El eterno enigma del cisne
Desde el día que Zeus descendió del Olimpo en forma de cisne y, escapándose de un águila, buscó cobijo en el regazo de la reina Leda, un mito se despliega o se repliega, exhibe su pompa o se camufla, aparece divino o terrenal, en todas las artes. El cisne es imagen, sonido, movimiento y palabra, figura esbelta y elegante, que con la pregunta de su cuello en “s” como un anzuelo captura la inspiración.
Silencioso llamador de musas, sin embargo, se cree que guarda entre sus plumas un instante de música sublime para el final de su vida: el “canto del cisne” que anuncia la muerte. La metáfora pasó de Platón a Aristóteles, de Virgilio a Ovidio, de Da Vinci a Shakespeare y Schubert, en notas sobre la más bella agonía, la del ave, hasta convertirse en refrán popular. Si hasta el diccionario de la Real Academia Española le guarda una definición a esa frase empleada para referirnos a “la última obra o actuación de alguien”. En la inagotable fuente de referencias clásicas, en blanco y negro, tiene su consagración la danza, con la miniatura coreográfica de Michel Fokine, sobre la partitura de Camille Saint Saëns de El carnaval de los animales. Nada como las piernas, los brazos y la espalda de una bailarina –la primera, Anna Pavlova, o Maya Plisetskaya, que lo hizo hasta los 71 años– para expresar la fragilidad de una muerte tan emblemática.
“¿Qué hay en el pájaro sagrado que no podemos atrapar?”. La curadora Solana Tixi deja abierta la respuesta en la exposición Neurocisne, con una docena y media de ideas voladas de la cabeza de artistas argentinos reunidos por primera vez en torno de un mismo lago impoluto: la nueva sede de MCMC Galería, sobre la calle Pagano, muy cerca de la Biblioteca Nacional. El rico imaginario del ave despega, por ejemplo, de un óleo de Nicolás García Uriburu, se esconde detrás del azul profundo de una geometría y cuelga como una máscara en el pico de una escultura que proyecta sobre el suelo la reconocible silueta. El recorrido es breve pero encantador y se detiene necesariamente en las curvas de un inconfundible trabajo de Elba Bairon, para celebrar, un poco más allá, la alegría del arte pop con las monas en tutú de Edgardo Giménez.

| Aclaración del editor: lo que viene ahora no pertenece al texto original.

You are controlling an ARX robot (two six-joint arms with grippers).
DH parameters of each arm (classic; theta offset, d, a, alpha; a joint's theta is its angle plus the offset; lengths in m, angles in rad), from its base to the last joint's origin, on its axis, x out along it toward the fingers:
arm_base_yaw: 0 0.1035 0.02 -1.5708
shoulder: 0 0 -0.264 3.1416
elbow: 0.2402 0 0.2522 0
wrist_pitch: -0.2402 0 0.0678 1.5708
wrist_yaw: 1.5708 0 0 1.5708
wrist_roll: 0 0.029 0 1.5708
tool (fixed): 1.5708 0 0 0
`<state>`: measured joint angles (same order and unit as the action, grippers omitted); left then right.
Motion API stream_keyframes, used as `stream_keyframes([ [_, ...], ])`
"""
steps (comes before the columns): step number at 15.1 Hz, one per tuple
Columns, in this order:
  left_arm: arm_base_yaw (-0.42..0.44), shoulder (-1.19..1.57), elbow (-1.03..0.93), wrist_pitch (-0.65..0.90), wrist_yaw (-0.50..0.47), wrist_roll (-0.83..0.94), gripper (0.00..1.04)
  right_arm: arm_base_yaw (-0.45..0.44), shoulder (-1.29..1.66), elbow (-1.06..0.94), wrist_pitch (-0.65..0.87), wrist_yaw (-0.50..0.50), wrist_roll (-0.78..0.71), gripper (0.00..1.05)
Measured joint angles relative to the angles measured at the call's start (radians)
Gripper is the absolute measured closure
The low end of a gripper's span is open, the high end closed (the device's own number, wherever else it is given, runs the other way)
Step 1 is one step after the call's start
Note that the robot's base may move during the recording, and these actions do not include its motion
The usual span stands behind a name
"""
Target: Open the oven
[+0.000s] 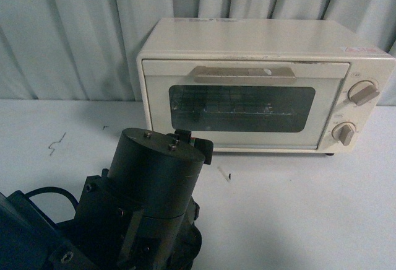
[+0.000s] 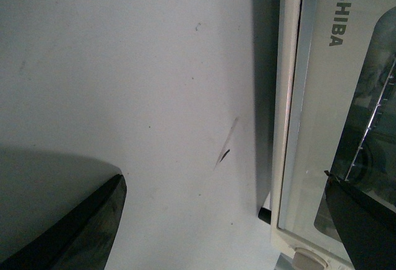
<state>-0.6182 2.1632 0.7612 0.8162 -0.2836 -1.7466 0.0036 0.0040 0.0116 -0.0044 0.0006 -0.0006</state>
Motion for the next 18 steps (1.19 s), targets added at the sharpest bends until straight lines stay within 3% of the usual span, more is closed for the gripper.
stream_keyframes([
  [15,0.0,0.0,0.0,0.0,0.0,0.0,0.07,0.0,0.0,0.0,0.0,0.0,0.0,0.07],
  [16,0.0,0.0,0.0,0.0,0.0,0.0,0.07,-0.055,0.079,0.063,-0.191,-0.126,0.063,0.07],
  [17,0.002,0.0,0.001,0.0,0.002,0.0,0.07,0.151,0.215,0.099,-0.207,-0.029,0.168,0.15],
  [18,0.002,0.0,0.001,-0.001,0.001,0.0,0.07,0.254,0.679,0.117,0.292,0.099,-0.021,0.55],
])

Espontáneamente, un momento de sinestesia se produce en el patio, un mediodía de esta semana, cuando el gris de las gotas de una pintura con nombre galáctico coincide con un chaparrón que pega contra el techo. El agua discurre también en la ambientación sonora, que sin proponérselo recuerda cuán musical puede ser una palabra de cuatro letras, swan. Ese es el título, además, que la artista Verónica Romano le puso al “busto” fragmentado de un cisne que ya no se hace más preguntas: tiene el cuello quebrado.
Figuras y abstracciones siguen brotando de la imaginación. Un cuento corto que el visitante recibe impreso al dorso de la hoja de ruta de la muestra comienza: “Las plumas que tengo en la boca son del cisne que me acabo de tragar”, y recuerda a los pájaros del libro de relatos de Samanta Schweblin (aquellos que comía la protagonista eran gorriones). De cierto modo, el encanto que producen estos animales que Tchaikovksy miraba de chico por la ventana de su casa de Vótkinsk pareciera no envejecer: se dice que su Lago de los cisnes suena cada cinco minutos en algún lugar del mundo. Un mito como el de la antigua Grecia cuando empezó todo.
Lo que en cambio se manifiesta como una verdad de pecho hinchado es la vigencia de ese poderoso imaginario que continúa alimentando las creaciones de hoy. El coreógrafo Jorge Amarante sigue agregando funciones a su relectura del emblemático ballet, que con mirada contemporánea despoja de cualquier sentido romántico al rapto de la doncella convertida en cisne y le adjudica otro carácter maléfico al lugar –antes llamado claro del bosque– donde se ultraja a las mujeres. Esa perversión no es la del viejo cuento de hadas; es el espejo de una sociedad complejamente actual.